Influence of Microplastics on the Nutritional and Locomotive Activity of Dinoflagellate Oxyrrhis marina in the Experiment

The incorporation of microplastic particles (MPs) into the microbial food chain and their impact on physiology of consuming organisms has been largely underexplored. The heterotrophic dinoflagellate Oxyrrhis marina serves as a good model for understanding these processes. In this work, flow cytometry methods were used to analyze the dynamics of consumption by this predator of its natural prey, the microalga Isochrysis galbana (ISO), and plastic microspheres (MS) of the same size. In addition, the effect of the diets containing these components on the swimming speed and movement patterns of Oxyrrhis marina cells was evaluated using a computer method for analyzing video recordings of O. marina movement. It was shown that from the first minutes of the experiment, the dinoflagellates actively consumed both the preys, but by the end of the experiment, the number of MS in the medium decreased to a lesser extent, from 4.4 to 2.2 · 105/mL, while Isochrysis galbana cells were almost completely grazed, and their abundance decreased by more than two orders of magnitude, from 4.9 · 105 cells/mL to 2.3 · 103 cells/mL. Such dynamics were associated with compensation for the number of microspheres in the medium due to their excretion and repeated phagocytosis by Oxyrrhis marina. The increase in the size of dinoflagellate cells, which was a consequence of the consumption of plastic microspheres, did not lead to a noticeable decrease in their mobility and impaired locomotion. ‘Unproductive’ feeding of the dinoflagellates on microplastics did not supply them with nutrients and was the reason for a statistically significant decrease in their abundance (compared to the control and experiment with microalgae).
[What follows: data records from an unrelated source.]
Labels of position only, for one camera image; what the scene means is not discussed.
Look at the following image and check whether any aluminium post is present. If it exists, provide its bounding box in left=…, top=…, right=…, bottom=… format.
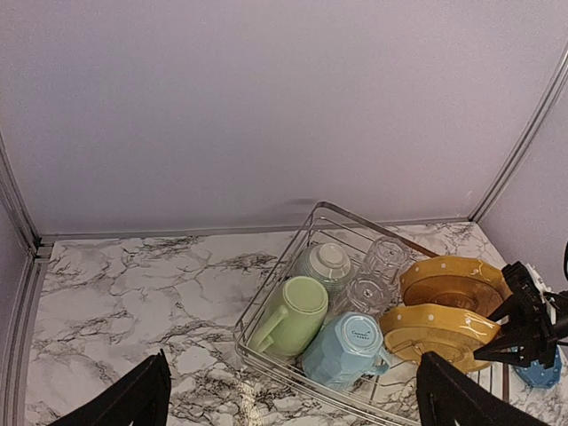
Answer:
left=468, top=45, right=567, bottom=223
left=0, top=132, right=41, bottom=258

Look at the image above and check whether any clear glass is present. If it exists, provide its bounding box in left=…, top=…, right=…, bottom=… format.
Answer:
left=359, top=236, right=410, bottom=288
left=332, top=273, right=393, bottom=316

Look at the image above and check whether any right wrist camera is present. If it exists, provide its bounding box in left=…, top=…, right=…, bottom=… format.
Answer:
left=525, top=264, right=556, bottom=306

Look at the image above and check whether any green mug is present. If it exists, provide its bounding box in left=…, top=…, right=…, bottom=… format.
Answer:
left=248, top=276, right=328, bottom=358

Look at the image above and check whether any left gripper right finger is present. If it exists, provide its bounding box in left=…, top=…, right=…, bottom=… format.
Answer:
left=416, top=351, right=544, bottom=426

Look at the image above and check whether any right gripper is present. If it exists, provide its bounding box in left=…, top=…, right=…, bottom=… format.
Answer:
left=473, top=262, right=567, bottom=368

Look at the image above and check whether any light blue mug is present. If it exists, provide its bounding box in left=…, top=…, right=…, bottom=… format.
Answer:
left=301, top=312, right=392, bottom=391

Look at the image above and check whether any wire dish rack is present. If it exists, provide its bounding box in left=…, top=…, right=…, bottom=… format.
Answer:
left=233, top=201, right=511, bottom=426

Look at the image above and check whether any white ribbed bowl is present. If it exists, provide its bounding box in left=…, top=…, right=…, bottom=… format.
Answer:
left=292, top=242, right=355, bottom=297

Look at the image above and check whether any blue dotted plate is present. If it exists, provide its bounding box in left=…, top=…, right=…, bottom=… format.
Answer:
left=513, top=349, right=563, bottom=390

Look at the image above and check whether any right aluminium post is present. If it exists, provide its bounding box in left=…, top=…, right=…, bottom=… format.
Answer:
left=468, top=45, right=567, bottom=223

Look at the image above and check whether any left aluminium post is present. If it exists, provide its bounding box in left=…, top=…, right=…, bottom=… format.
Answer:
left=0, top=132, right=41, bottom=258

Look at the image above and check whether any yellow plate back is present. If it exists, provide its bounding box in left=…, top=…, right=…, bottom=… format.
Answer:
left=399, top=256, right=512, bottom=317

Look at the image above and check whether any clear glass back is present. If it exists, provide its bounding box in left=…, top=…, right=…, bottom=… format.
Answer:
left=359, top=236, right=410, bottom=288

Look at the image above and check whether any yellow plate front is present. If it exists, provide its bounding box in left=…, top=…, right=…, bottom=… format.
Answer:
left=379, top=304, right=501, bottom=373

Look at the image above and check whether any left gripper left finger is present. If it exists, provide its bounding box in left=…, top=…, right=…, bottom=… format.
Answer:
left=53, top=351, right=171, bottom=426

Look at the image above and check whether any yellow plate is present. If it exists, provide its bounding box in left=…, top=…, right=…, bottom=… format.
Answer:
left=379, top=304, right=501, bottom=373
left=399, top=256, right=512, bottom=317

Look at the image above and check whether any clear glass front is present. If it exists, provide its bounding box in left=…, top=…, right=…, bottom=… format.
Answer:
left=332, top=273, right=393, bottom=316

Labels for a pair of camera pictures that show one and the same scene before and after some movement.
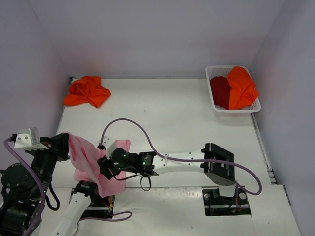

This seemed to be due to the unreasonably high energy consumption of their population for constant search, phagocytosis, and excretion of microspheres. There were no signs of the predator’s rejection of such an unproductive nutrition strategy; on the contrary, cell mobility increased over time, which only worsened the situation. Such processes can have far-reaching negative consequences for the entire food chain. In particular, microplastics “packaged” by unicellular organisms can be transported to higher trophic levels and accumulate in mollusks, fish, and larger predators.